15 Temmuz Darbe Girişimi sonrası Gülen Cemaati’ne yönelik başlatılan operasyonlar ve görevden almalar, muhalif isimlere uzanmaya devam ediyor. Adeta ‘cadı avı’na dönüşen görevden alma kararları çerçevesinde, Muğla Aile ve Sosyal Politikalar Müdürlüğü’nde görevli 3 personel, gerekçe belirtilmeden açığa alındı.

Aralarında KESK’e bağlı Sağlık ve Sosyal Hizmet Emekçileri Sendikası (SES) üyesinin de bulunan 3 personele, geçen Cuma akşamı mesai bitiminde tebliğ edilen Valilik olurlu İl İdare Kurulu kararıyla görevlerinden uzaklaştırıldıkları söylendi.

‘Soruşturmanın selameti için’
Resmi yazıda, görevden uzaklaştırma işleminin adressiz, tarihsiz veya rumuzlu olduğu belirtilen dilekçelerde, ‘’iddia ve şikâyetlerle ilgili açılan soruşturmanın selameti ve delillerin karartılıp yok edilebileceği’’ gerekçesiyle yapıldığı ifade edildi.

Açığa alınma gerekçesi belirtilmedi
Kurumda 9 yıldır görev yapan ve SES İşyeri Temsilcisi olan Mustafa Kurt, kendisiyle birlikte açığa alınan ve 17 yıldır görev yapan Psikolog Semra Karaağaçlı ile konuya ilişkin valiliğe itiraz dilekçesi vererek haklarında iddia edilen şikâyet konusunu öğrenmeye çalıştıklarını belirtti.

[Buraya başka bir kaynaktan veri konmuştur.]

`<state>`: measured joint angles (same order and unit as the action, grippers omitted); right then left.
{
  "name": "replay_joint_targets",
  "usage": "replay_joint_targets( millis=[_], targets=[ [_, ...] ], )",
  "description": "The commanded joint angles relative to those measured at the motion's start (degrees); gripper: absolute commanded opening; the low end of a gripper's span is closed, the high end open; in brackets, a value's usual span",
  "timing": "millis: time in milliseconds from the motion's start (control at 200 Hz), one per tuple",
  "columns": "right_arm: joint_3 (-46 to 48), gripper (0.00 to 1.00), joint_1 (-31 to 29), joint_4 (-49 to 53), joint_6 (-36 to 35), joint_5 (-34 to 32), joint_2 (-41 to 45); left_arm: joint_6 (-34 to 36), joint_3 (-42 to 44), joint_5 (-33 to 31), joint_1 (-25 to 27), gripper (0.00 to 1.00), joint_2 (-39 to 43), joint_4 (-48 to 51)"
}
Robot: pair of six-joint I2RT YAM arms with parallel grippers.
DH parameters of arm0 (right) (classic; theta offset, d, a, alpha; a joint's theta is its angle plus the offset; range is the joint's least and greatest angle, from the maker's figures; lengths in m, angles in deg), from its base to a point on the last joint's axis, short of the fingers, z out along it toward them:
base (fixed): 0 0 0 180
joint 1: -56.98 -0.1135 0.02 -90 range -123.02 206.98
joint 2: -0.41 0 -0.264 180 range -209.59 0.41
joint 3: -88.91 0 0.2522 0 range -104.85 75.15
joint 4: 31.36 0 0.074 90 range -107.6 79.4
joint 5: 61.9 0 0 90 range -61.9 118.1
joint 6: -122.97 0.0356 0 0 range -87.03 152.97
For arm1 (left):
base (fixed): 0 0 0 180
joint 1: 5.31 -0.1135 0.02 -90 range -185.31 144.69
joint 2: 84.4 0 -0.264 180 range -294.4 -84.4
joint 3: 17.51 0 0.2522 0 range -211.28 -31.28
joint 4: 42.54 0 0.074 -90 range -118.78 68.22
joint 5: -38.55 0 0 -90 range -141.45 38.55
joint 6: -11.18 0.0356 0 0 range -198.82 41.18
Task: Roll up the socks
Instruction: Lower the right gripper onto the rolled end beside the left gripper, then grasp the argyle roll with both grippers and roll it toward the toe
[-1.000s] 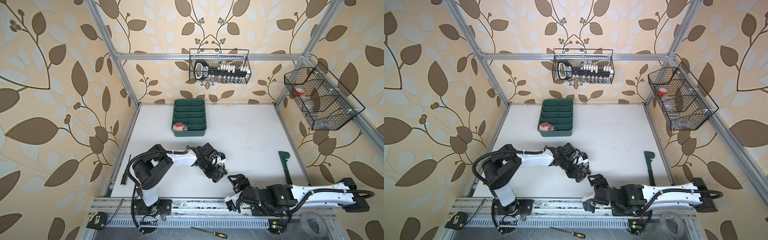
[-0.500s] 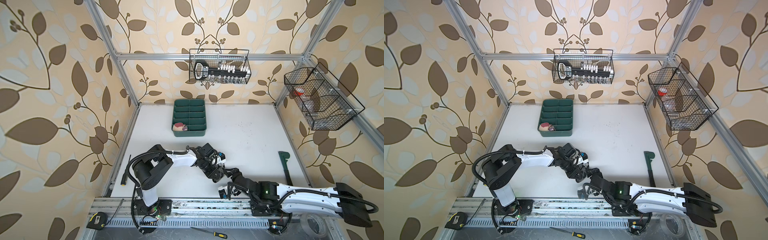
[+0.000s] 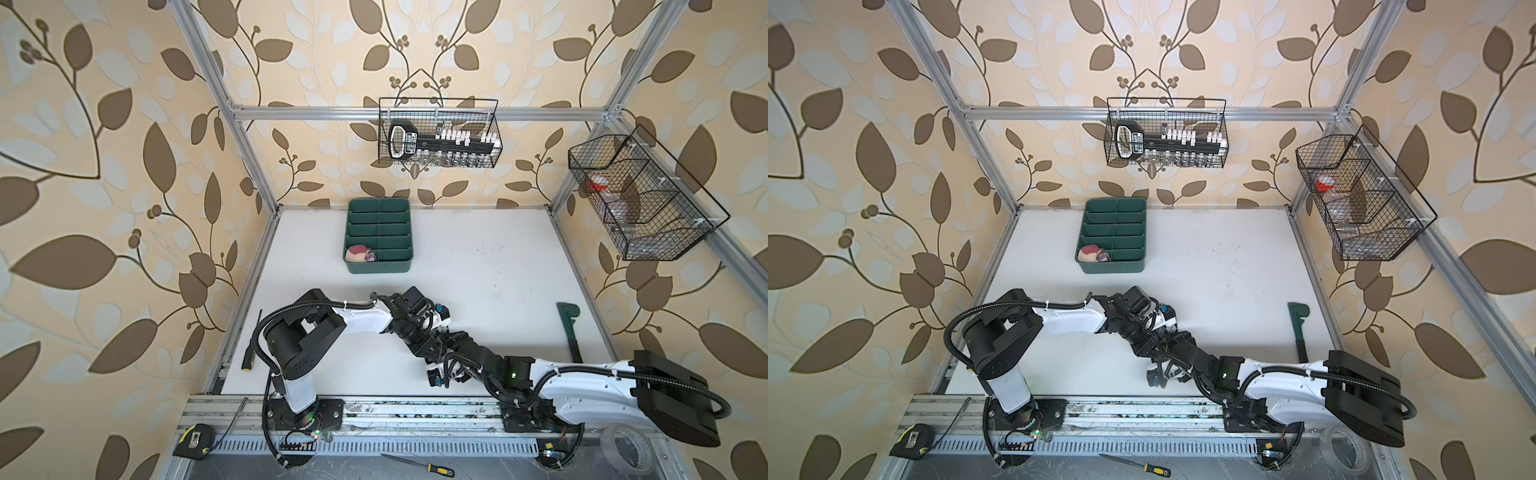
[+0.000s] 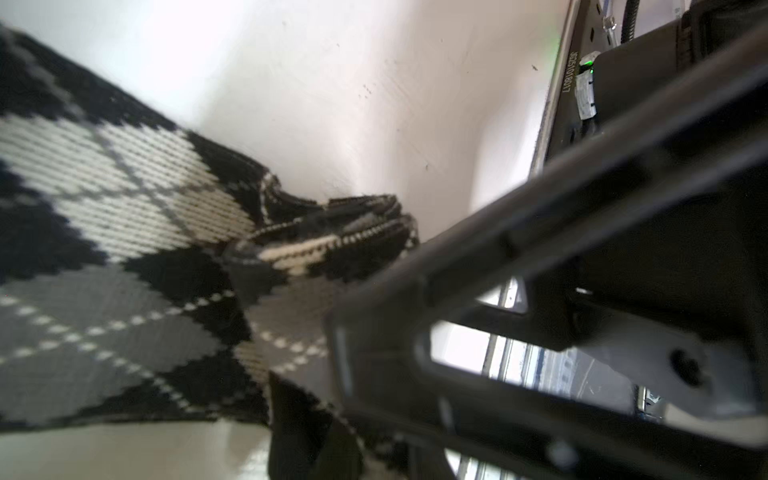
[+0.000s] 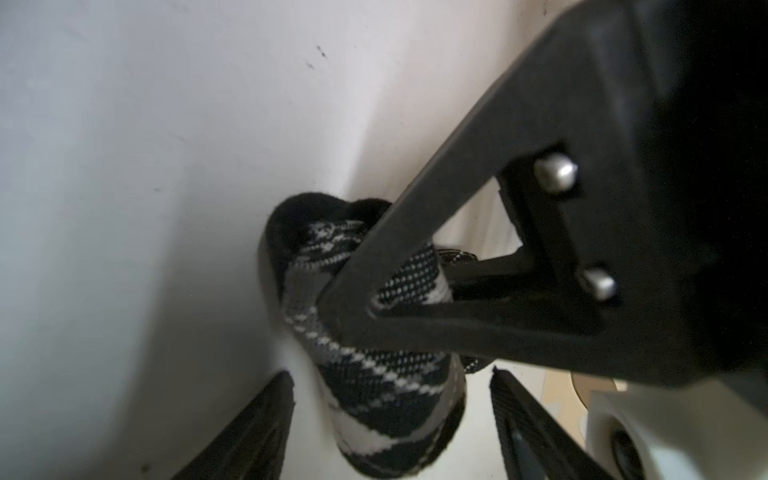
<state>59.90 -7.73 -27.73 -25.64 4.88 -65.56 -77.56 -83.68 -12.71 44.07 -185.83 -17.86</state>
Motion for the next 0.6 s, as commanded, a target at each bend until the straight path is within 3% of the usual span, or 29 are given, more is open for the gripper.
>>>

Üyesi oldukları sendikaların da konu hakkında bilgi alamadığını söyleyen Kurt, yetkililerle görüşme girişimlerinin karşılık bulmadığını ve soruşturma konusunun ne olduğuna dair hâlâ bilgi alamadıklarını ifade etti.

Dilekçeler OHAL’de işleme kondu
Haklarında 3 tane dilekçe verildiğini, 2 dilekçenin tarihinin ve adresinin olmadığını, birinin de kurum çalışanları adına yazıldığını aktaran Kurt, “21 Haziran’da hazırlanan dilekçenin en az 15 gün sonra yani 5 Temmuz’da kuruma intikal etmesi gerekir. Ancak dilekçeler 15 Temmuz Darbe Girişimi sonrasındaki OHAL döneminde işleme konuldu. OHAL sürecinden önce birkaç kişinin ifadesi alındı, ancak soruşturmanın bu şekilde kapatılacağı belirtilmişti’’ diye konuştu.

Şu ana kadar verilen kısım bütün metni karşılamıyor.